▶ How to complete this task:
Before returning the data, strip out the pictures and keep everything else exactly the same.

▶ Data block:

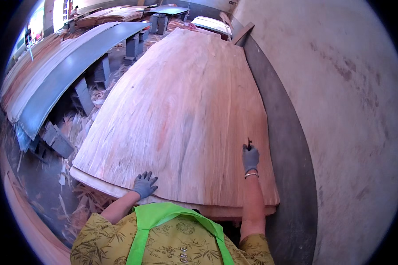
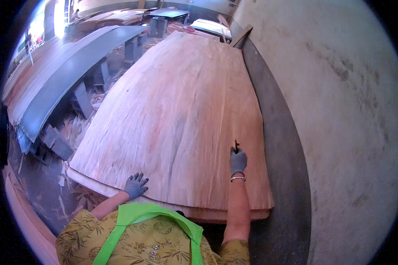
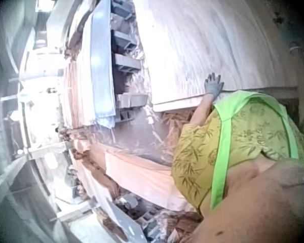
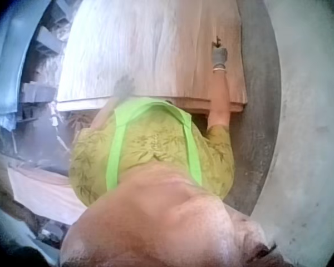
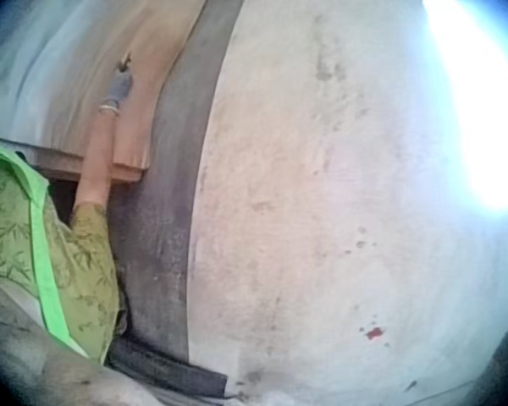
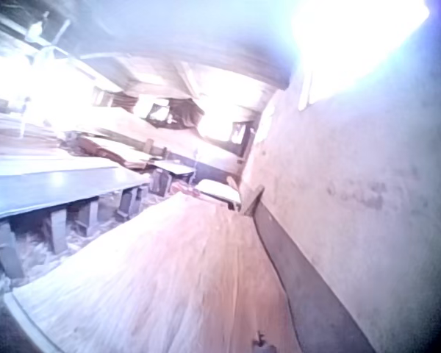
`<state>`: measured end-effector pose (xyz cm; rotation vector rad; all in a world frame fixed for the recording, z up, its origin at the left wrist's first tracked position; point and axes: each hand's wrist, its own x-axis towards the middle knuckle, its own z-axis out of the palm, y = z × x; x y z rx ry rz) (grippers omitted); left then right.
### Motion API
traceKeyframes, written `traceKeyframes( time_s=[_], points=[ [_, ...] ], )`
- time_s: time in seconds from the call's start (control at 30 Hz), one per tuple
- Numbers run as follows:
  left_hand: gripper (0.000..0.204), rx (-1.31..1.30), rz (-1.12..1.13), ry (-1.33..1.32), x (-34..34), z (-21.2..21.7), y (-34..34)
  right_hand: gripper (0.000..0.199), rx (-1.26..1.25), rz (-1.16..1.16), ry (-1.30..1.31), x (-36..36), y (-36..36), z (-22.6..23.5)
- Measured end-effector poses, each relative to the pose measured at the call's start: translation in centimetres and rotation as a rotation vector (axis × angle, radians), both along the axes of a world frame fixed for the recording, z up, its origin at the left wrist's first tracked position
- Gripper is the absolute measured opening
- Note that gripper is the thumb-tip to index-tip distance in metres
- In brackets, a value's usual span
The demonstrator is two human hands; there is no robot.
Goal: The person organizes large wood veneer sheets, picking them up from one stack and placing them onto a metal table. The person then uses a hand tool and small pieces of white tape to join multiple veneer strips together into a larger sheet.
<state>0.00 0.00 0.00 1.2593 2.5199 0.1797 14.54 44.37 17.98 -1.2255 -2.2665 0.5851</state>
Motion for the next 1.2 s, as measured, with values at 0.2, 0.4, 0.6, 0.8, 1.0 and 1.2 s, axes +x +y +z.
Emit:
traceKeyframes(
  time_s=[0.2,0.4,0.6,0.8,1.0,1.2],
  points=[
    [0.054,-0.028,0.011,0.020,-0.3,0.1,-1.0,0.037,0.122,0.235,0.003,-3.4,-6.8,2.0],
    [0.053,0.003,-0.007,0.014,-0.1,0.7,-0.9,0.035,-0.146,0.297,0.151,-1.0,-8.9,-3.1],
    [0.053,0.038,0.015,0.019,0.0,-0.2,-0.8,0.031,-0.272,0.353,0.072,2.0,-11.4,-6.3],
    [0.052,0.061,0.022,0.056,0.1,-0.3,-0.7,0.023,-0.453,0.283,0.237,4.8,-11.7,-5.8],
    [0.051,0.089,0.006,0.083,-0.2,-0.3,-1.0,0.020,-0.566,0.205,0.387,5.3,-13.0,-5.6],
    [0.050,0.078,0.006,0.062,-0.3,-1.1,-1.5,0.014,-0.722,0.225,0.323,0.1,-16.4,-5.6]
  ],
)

▶ Task response:
`<state>`: measured end-effector pose (xyz cm; rotation vector rad; all in a world frame fixed for the recording, z up, its origin at the left wrist's first tracked position; point and axes: each hand's wrist, its own x-axis towards the middle knuckle, its own z-axis out of the palm, y = z × x; x y z rx ry rz) (grippers omitted); left then right.
### Motion API
traceKeyframes, written `traceKeyframes( time_s=[_], points=[ [_, ...] ], )`
- time_s: time in seconds from the call's start (control at 30 Hz), one per tuple
- Numbers run as follows:
  left_hand: gripper (0.000..0.204), rx (-1.31..1.30), rz (-1.12..1.13), ry (-1.33..1.32), x (-34..34), z (-21.2..21.7), y (-34..34)
  right_hand: gripper (0.000..0.199), rx (-1.26..1.25), rz (-1.16..1.16), ry (-1.30..1.31), x (-36..36), y (-36..36), z (-22.6..23.5)
- Measured end-effector poses, each relative to the pose measured at the call's start: translation in centimetres and rotation as a rotation vector (axis × angle, radians), both along the axes of a world frame fixed for the recording, z up, its origin at the left wrist's first tracked position
- Gripper is the absolute measured opening
- Note that gripper is the thumb-tip to index-tip distance in metres
- In brackets, a value's usual span
The demonstrator is two human hands; there is no robot.
Goal: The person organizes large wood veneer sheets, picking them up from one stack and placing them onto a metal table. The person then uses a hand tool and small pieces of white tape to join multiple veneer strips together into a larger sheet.
<state>0.00 0.00 0.00 1.2593 2.5199 0.1797 14.54 44.37 17.98 -1.2255 -2.2665 0.5851</state>
Motion for the next 1.2 s, as measured, with values at 0.2, 0.4, 0.6, 0.8, 1.0 and 1.2 s, axes +x +y +z.
Emit:
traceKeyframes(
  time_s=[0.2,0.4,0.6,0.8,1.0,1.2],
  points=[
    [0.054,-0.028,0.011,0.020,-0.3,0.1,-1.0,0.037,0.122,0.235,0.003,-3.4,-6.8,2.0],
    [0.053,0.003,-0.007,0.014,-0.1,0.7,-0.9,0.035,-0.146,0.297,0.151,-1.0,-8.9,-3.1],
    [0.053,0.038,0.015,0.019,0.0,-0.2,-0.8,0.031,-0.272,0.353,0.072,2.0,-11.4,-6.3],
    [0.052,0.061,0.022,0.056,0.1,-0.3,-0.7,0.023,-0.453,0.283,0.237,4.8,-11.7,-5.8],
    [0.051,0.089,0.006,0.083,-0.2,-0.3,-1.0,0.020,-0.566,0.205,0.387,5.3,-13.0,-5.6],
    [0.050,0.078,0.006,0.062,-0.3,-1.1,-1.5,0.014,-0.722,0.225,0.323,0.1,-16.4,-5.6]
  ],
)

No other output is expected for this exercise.